- _Dataset entries_
::::::::::
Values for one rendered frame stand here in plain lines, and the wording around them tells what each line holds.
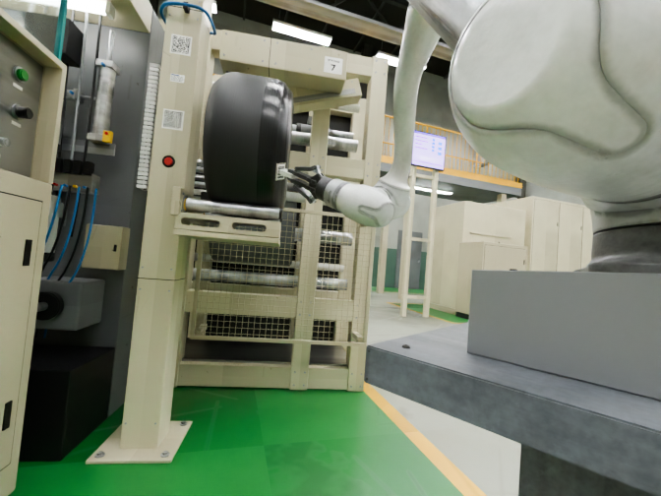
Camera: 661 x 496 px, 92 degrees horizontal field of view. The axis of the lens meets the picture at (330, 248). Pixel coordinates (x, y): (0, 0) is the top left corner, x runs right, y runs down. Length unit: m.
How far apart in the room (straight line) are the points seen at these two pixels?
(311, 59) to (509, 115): 1.57
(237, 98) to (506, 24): 0.99
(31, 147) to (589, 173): 1.30
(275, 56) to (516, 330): 1.63
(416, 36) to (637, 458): 0.81
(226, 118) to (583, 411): 1.10
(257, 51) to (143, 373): 1.47
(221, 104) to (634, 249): 1.08
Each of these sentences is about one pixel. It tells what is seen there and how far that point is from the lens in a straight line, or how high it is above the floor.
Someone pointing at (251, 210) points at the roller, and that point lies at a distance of 1.19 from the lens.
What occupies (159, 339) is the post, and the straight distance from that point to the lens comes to 1.36.
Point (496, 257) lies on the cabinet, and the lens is 5.61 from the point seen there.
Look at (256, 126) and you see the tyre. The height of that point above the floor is 1.16.
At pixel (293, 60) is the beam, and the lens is 1.79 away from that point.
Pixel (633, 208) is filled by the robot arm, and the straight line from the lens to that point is 0.46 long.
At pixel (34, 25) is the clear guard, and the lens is 1.35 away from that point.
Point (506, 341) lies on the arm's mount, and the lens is 0.38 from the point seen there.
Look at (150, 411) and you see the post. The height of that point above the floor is 0.14.
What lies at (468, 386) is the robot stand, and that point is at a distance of 0.31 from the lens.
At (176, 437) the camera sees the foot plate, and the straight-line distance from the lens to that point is 1.55.
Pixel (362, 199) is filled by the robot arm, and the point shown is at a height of 0.91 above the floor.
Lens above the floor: 0.74
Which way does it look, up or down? 3 degrees up
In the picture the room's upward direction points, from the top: 5 degrees clockwise
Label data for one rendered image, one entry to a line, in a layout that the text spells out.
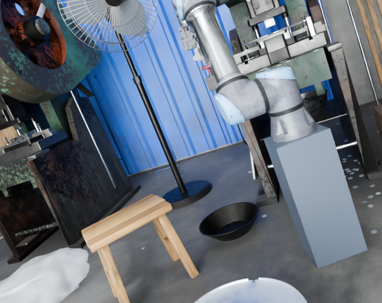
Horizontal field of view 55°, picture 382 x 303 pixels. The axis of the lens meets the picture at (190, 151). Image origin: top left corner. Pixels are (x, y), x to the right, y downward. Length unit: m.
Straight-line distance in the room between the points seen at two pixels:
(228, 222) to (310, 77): 0.80
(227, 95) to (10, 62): 1.40
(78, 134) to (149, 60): 1.02
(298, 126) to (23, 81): 1.58
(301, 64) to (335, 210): 0.77
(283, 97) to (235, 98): 0.15
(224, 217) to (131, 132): 1.91
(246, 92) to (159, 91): 2.27
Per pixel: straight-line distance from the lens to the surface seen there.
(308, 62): 1.82
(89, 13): 2.28
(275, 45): 1.87
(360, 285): 1.28
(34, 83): 2.32
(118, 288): 1.50
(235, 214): 1.89
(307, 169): 1.24
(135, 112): 3.53
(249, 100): 1.18
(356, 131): 1.84
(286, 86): 1.21
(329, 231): 1.34
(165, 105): 3.41
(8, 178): 2.67
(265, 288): 0.88
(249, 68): 1.92
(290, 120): 1.22
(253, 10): 1.97
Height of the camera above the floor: 0.78
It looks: 12 degrees down
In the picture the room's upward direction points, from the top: 22 degrees counter-clockwise
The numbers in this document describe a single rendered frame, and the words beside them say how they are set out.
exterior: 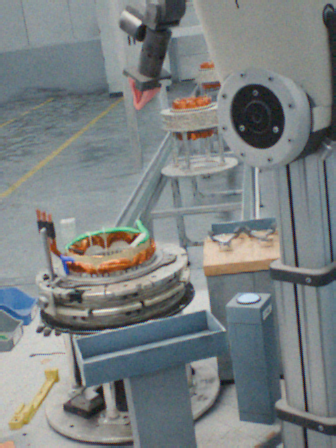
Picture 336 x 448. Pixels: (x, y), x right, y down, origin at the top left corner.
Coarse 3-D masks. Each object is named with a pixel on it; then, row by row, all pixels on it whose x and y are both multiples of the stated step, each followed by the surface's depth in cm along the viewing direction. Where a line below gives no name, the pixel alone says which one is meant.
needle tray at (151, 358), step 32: (160, 320) 137; (192, 320) 139; (96, 352) 135; (128, 352) 126; (160, 352) 127; (192, 352) 129; (224, 352) 130; (96, 384) 126; (128, 384) 131; (160, 384) 130; (160, 416) 131; (192, 416) 133
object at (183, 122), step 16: (192, 112) 365; (208, 112) 367; (176, 128) 370; (192, 128) 366; (208, 144) 395; (176, 160) 391; (192, 160) 403; (208, 160) 395; (224, 160) 380; (176, 176) 373
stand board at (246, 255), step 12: (204, 240) 179; (240, 240) 175; (252, 240) 174; (276, 240) 172; (204, 252) 170; (216, 252) 169; (228, 252) 168; (240, 252) 167; (252, 252) 166; (264, 252) 165; (276, 252) 164; (204, 264) 163; (216, 264) 162; (228, 264) 161; (240, 264) 161; (252, 264) 161; (264, 264) 161
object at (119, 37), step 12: (120, 36) 405; (180, 36) 551; (120, 48) 408; (120, 60) 409; (120, 72) 410; (132, 96) 415; (132, 108) 415; (168, 108) 569; (132, 120) 417; (132, 132) 419; (132, 144) 421
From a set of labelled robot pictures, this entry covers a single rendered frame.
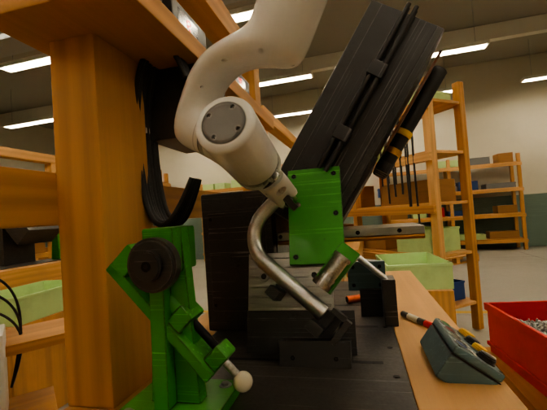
::::::::::
- _Work task_
Lines above with the word "filled" should be counted, and the reply is that count alone.

- _Answer space_
2